* Task to complete: The lines below should be written out again in full, exactly as they are.

----- Information provided -----

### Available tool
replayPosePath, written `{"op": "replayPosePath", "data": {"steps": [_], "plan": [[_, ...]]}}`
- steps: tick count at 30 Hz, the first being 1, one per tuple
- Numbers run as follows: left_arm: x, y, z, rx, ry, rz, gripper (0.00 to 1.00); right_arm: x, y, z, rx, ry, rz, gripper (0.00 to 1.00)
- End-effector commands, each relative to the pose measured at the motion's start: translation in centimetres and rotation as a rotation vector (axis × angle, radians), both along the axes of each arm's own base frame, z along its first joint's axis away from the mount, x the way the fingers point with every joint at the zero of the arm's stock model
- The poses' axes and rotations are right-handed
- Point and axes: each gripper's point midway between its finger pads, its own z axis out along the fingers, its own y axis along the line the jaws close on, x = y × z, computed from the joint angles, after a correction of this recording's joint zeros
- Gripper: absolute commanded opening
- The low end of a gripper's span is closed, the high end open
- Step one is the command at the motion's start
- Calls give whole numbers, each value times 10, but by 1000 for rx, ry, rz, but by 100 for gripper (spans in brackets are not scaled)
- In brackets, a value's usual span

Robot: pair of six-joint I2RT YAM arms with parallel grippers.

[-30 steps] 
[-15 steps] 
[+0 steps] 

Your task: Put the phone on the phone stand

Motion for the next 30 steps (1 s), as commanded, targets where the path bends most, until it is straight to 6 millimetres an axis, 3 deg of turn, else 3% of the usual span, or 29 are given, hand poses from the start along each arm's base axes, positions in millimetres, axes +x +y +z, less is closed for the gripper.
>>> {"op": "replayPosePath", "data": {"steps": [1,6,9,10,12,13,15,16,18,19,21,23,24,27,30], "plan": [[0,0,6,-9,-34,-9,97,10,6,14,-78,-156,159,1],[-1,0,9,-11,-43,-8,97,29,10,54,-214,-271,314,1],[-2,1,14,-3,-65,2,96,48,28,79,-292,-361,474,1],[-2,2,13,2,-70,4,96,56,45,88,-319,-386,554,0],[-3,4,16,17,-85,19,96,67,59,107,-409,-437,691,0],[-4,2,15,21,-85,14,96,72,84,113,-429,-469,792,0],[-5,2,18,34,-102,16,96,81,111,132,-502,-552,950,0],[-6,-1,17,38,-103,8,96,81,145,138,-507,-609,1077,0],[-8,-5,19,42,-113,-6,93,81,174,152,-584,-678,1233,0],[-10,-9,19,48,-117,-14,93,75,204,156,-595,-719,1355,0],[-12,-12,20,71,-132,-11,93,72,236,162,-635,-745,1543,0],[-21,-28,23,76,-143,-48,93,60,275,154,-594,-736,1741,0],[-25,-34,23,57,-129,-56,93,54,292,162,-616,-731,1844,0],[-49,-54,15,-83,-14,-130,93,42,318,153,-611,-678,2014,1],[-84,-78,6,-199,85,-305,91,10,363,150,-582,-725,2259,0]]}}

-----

* Answer area:
### Available tool
replayPosePath, written `{"op": "replayPosePath", "data": {"steps": [_], "plan": [[_, ...]]}}`
- steps: tick count at 30 Hz, the first being 1, one per tuple
- Numbers run as follows: left_arm: x, y, z, rx, ry, rz, gripper (0.00 to 1.00); right_arm: x, y, z, rx, ry, rz, gripper (0.00 to 1.00)
- End-effector commands, each relative to the pose measured at the motion's start: translation in centimetres and rotation as a rotation vector (axis × angle, radians), both along the axes of each arm's own base frame, z along its first joint's axis away from the mount, x the way the fingers point with every joint at the zero of the arm's stock model
- The poses' axes and rotations are right-handed
- Point and axes: each gripper's point midway between its finger pads, its own z axis out along the fingers, its own y axis along the line the jaws close on, x = y × z, computed from the joint angles, after a correction of this recording's joint zeros
- Gripper: absolute commanded opening
- The low end of a gripper's span is closed, the high end open
- Step one is the command at the motion's start
- Calls give whole numbers, each value times 10, but by 1000 for rx, ry, rz, but by 100 for gripper (spans in brackets are not scaled)
- In brackets, a value's usual span

Robot: pair of six-joint I2RT YAM arms with parallel grippers.

[-30 steps] 
[-15 steps] 
[+0 steps] 

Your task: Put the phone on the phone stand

Motion for the next 30 steps (1 s), as commanded, targets where the path bends most, until it is straight to 6 millimetres an axis, 3 deg of turn, else 3% of the usual span, or 29 are given, hand poses from the start along each arm's base axes, positions in millimetres, axes +x +y +z, less is closed for the gripper.
>>> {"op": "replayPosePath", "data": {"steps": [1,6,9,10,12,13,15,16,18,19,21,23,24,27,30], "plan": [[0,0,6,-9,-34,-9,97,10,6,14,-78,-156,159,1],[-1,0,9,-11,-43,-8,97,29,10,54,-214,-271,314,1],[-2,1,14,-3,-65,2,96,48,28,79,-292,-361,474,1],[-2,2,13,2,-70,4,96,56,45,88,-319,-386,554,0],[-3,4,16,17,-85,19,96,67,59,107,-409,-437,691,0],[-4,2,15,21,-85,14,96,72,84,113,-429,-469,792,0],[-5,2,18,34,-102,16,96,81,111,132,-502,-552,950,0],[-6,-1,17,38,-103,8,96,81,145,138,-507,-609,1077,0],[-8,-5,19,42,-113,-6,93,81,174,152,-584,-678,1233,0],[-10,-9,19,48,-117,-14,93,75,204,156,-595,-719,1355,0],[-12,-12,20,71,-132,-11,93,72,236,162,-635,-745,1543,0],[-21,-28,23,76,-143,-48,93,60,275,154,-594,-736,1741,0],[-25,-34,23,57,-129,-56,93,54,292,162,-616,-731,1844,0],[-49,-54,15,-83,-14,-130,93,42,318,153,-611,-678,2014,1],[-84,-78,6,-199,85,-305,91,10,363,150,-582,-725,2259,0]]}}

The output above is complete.